## What this task involves
Would you set down the data below exactly as shown?
═════ Dataset extract ═════
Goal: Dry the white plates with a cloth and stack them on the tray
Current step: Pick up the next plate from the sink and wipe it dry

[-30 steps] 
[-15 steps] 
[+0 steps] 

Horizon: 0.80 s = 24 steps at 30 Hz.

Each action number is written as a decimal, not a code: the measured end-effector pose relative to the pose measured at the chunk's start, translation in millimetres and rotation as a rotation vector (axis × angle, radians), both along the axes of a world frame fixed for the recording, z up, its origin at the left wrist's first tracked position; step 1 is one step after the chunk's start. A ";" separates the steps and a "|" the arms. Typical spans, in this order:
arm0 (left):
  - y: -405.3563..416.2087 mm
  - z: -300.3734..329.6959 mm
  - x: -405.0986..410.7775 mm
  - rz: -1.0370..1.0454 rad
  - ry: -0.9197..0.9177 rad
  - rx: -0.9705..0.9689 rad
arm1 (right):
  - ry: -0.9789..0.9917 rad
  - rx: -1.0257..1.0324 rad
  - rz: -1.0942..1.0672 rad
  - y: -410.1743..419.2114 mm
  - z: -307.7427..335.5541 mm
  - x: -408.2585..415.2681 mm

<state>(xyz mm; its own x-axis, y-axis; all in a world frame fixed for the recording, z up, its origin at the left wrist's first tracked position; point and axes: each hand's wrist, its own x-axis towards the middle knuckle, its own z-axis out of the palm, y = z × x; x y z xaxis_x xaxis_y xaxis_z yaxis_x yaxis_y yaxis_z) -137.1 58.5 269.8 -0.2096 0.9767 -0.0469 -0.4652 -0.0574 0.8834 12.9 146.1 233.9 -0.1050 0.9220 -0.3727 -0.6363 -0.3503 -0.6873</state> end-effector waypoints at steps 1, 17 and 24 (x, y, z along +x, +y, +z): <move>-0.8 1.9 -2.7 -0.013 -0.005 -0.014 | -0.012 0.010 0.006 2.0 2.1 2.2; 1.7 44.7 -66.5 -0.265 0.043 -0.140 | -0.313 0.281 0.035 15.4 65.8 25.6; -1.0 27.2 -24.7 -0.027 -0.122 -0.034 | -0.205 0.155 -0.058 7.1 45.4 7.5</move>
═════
## Solved exercise
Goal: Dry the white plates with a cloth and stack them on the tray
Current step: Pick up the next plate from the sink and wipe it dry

[-30 steps] 
[-15 steps] 
[+0 steps] 

Horizon: 0.80 s = 24 steps at 30 Hz.

Each action number is written as a decimal, not a code: the measured end-effector pose relative to the pose measured at the chunk's start, translation in millimetres and rotation as a rotation vector (axis × angle, radians), both along the axes of a world frame fixed for the recording, z up, its origin at the left wrist's first tracked position; step 1 is one step after the chunk's start. A ";" separates the steps and a "|" the arms. Typical spans, in this order:
arm0 (left):
  - y: -405.3563..416.2087 mm
  - z: -300.3734..329.6959 mm
  - x: -405.0986..410.7775 mm
  - rz: -1.0370..1.0454 rad
  - ry: -0.9197..0.9177 rad
  - rx: -0.9705..0.9689 rad
arm1 (right):
  - ry: -0.9789..0.9917 rad
  - rx: -1.0257..1.0324 rad
  - rz: -1.0942..1.0672 rad
  - y: -410.1743..419.2114 mm
  - z: -307.7427..335.5541 mm
  - x: -408.2585..415.2681 mm

<state>(xyz mm; its own x-axis, y-axis; all in a world frame fixed for the recording, z up, its origin at the left wrist's first tracked position; point and axes: each hand's wrist, its own x-axis towards the middle knuckle, its own z-axis out of the palm, y = z × x; x y z xaxis_x xaxis_y xaxis_z yaxis_x yaxis_y yaxis_z) -137.1 58.5 269.8 -0.2096 0.9767 -0.0469 -0.4652 -0.0574 0.8834 12.9 146.1 233.9 -0.1050 0.9220 -0.3727 -0.6363 -0.3503 -0.6873</state> end-effector waypoints at steps 1, 17 and 24 (x, y, z along +x, +y, +z): <move>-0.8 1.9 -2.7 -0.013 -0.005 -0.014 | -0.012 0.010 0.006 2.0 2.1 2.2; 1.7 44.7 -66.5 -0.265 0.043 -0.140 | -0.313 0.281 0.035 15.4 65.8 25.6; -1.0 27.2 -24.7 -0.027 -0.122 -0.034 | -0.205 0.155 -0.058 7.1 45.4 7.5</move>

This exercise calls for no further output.